Human element of using a model: Then there are fields like medical sciences. What if a model accurately predicted that certain patients were more like to suffer from cancer but could not explain why that is the case? Technically you should be informing the patient but the best answer you’ll have is that the algorithm said so. Medical sciences is as much a human problem as a scientific one.
Improving robustness, improving data collection strategies and improving feature engineering

Note the usage of the word interpretability in the above paragraph, which brings me to the next popular question.

Wait, so interpretability is different from explainability?

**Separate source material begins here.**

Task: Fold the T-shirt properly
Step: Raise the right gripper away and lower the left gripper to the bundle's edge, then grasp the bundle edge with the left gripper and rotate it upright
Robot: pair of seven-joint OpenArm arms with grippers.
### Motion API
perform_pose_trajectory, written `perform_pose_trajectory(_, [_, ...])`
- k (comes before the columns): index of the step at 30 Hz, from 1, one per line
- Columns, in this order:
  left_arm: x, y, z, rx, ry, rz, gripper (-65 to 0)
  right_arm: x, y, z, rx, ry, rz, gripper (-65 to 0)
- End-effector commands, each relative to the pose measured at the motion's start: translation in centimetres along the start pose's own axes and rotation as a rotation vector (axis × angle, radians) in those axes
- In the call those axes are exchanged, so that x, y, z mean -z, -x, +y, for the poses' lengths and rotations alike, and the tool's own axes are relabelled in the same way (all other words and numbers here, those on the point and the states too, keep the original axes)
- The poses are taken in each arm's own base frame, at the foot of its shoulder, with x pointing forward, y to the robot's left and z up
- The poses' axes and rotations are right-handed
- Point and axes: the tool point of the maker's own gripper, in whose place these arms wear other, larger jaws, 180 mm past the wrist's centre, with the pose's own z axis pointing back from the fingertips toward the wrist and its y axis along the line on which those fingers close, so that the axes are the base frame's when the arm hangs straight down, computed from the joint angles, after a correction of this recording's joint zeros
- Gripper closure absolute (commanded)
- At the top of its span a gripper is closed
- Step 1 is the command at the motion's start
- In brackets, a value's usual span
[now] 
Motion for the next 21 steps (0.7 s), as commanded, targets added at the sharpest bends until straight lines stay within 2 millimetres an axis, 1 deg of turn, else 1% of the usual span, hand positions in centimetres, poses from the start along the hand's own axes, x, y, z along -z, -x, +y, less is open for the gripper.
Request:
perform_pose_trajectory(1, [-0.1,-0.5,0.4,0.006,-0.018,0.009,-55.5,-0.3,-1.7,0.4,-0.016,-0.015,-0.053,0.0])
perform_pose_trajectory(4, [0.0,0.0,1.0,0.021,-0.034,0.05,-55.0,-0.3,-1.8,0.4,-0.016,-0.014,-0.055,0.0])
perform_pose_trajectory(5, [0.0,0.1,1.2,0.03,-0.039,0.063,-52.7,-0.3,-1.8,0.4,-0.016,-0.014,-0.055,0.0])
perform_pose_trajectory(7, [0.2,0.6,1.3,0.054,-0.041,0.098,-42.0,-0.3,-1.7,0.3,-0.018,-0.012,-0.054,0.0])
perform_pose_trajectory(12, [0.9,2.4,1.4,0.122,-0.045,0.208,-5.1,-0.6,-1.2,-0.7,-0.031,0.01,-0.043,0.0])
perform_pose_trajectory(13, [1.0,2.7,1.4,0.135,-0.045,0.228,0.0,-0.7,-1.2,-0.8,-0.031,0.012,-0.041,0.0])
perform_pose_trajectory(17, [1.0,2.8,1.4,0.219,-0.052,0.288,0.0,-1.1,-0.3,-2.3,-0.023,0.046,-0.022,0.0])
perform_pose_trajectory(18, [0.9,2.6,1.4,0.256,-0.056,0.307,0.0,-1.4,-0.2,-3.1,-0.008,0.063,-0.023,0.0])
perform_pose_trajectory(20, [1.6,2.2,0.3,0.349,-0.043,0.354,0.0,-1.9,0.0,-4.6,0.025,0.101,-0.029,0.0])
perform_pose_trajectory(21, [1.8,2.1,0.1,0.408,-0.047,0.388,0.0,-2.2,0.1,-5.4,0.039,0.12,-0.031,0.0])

Interpretability is about the extent to which a cause and effect can be observed within a system. Or, to put it another way, it is the extent to which you are able to predict what is going to happen, given a change in input or algorithmic parameters. Explainability, on the other hand, is the extent to which the importance of the various attributes or internal mechanics of the machine learning system can be explained.

To put it in a coarse way, interpretability is at the surface level where you can tell how a model output will change depending on certain factors. Explainability on the other hand is diving deeper into how it actually works. Interpretability is thus a prerequisite for explainability.

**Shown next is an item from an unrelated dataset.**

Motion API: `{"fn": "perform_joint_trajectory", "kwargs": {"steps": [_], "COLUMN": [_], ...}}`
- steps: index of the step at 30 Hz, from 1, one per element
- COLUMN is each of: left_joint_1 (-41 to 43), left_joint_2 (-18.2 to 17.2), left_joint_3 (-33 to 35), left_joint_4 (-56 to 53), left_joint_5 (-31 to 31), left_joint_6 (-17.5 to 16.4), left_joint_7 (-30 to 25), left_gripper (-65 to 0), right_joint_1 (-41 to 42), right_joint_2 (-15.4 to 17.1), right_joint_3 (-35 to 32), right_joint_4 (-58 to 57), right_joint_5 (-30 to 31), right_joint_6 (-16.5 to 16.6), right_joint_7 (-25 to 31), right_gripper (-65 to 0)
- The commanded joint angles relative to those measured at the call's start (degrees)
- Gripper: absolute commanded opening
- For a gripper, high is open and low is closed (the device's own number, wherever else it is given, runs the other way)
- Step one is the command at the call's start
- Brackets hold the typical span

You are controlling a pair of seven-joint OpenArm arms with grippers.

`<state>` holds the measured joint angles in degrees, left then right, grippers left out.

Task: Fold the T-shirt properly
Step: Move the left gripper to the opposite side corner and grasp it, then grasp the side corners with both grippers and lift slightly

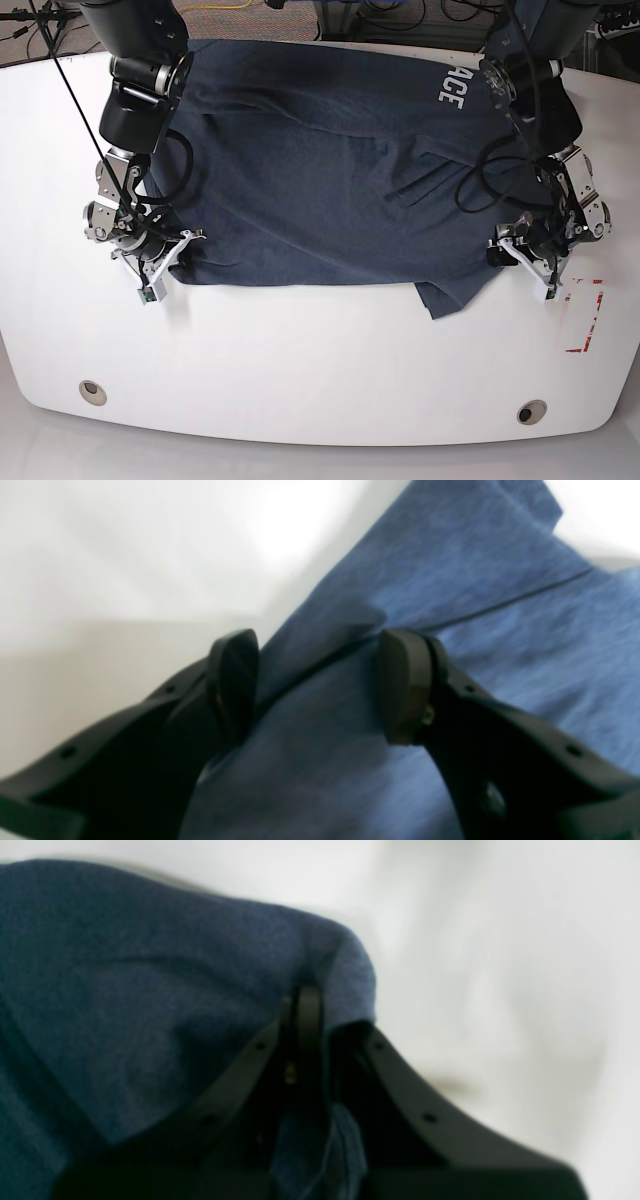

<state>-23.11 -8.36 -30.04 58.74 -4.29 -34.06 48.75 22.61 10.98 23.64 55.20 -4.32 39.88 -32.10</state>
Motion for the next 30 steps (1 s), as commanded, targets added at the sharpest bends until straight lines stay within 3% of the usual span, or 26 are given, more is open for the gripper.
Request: {"fn": "perform_joint_trajectory", "kwargs": {"steps": [1,9,25,27,30], "left_joint_1": [-1.72,-0.58,0.21,0.30,0.30], "left_joint_2": [-2.06,-3.38,-1.79,-1.62,-1.62], "left_joint_3": [0.90,4.59,4.68,4.68,4.68], "left_joint_4": [1.00,0.82,-4.02,-3.84,-3.93], "left_joint_5": [-0.76,-0.94,-1.02,-1.02,-0.94], "left_joint_6": [0.00,0.00,-0.09,-0.09,-0.09], "left_joint_7": [-0.88,-0.88,-1.41,-2.29,-3.52], "left_gripper": [-29.2,-29.2,-30.4,-35.6,-49.7], "right_joint_1": [1.26,0.20,0.11,0.11,0.11], "right_joint_2": [0.67,0.67,-0.21,-0.21,-0.21], "right_joint_3": [0.05,0.05,0.14,0.14,0.14], "right_joint_4": [1.11,1.28,1.28,1.28,1.28], "right_joint_5": [0.32,0.32,0.32,0.32,0.32], "right_joint_6": [0.12,0.12,0.12,0.12,0.12], "right_joint_7": [0.58,0.67,0.76,0.76,0.76], "right_gripper": [-63.7,-63.7,-63.7,-63.7,-63.7]}}
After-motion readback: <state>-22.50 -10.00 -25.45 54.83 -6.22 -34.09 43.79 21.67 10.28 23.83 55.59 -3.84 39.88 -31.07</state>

So how does one go about interpretable and explainable models?

Interpretable Models

The easiest way to have interpretability is to start using an interpretable model in the first place, such as linear models or decision trees. Models typically include: linear regression, kNN, Naive Bayes, logistic regression, rule fits and many more.

Feature Importance

Feature importance tells you the degree to which a feature is relevant for a particular model. Certain frameworks like scikit-learn and XGBoost support computing and getting the feature importance through an API. Frameworks like Skater compute this based on an information theoretic criteria, measuring the entropy in the change of predictions, given a perturbation of a given feature.

Model-agnostic Interpretation Tools

The other option is the use of model-agnostic interpretation tools that can be applied to any supervised machine learning model. There are broadly two categories for these tools — global and per data point. Here is an overview of some of them:

Partial Dependence Plots (PDP): Partial Dependence describes the marginal impact of a feature on model prediction, holding other features in the model constant. PDPs can show the relationship between the target variable and the feature. Note that this is a global method i.e. it takes into account all values.
Individual Conditional Explanations (ICE): ICE displays show how the instance’s prediction changes when a feature changes with one line per data point. This is equivalent to PDP but for individual instances, hence, has better results considering it does not average over all data points.
Accumulated Local Effects: This is a faster and unbiased alternative to PDPs and is hence another global technique.
Global Surrogate Models: This is exactly what it sounds like, it’s a global method and it’s a surrogate model which tries to approximate the predictions of the black box model but is itself a more interpretable model.
Local Surrogate Models: LIME is a popular framework which employs a local (not global) Interpretable surrogate model. Instead of trying to fit a global surrogate model, LIME focuses on fitting local surrogate models to explain why single predictions were made.
SHAP: Shapley values are derived from a game theory and is a method of assigning payout values in a game where there are multiple players. In the machine learning world, the game is the prediction task for a single instance, the players are the different feature of a machine learning model and the payout is their importance. SHAP is a way to explain individual interpretations using those principles.

In a future post I will explain in detail the above methods and a framework on which method to use when.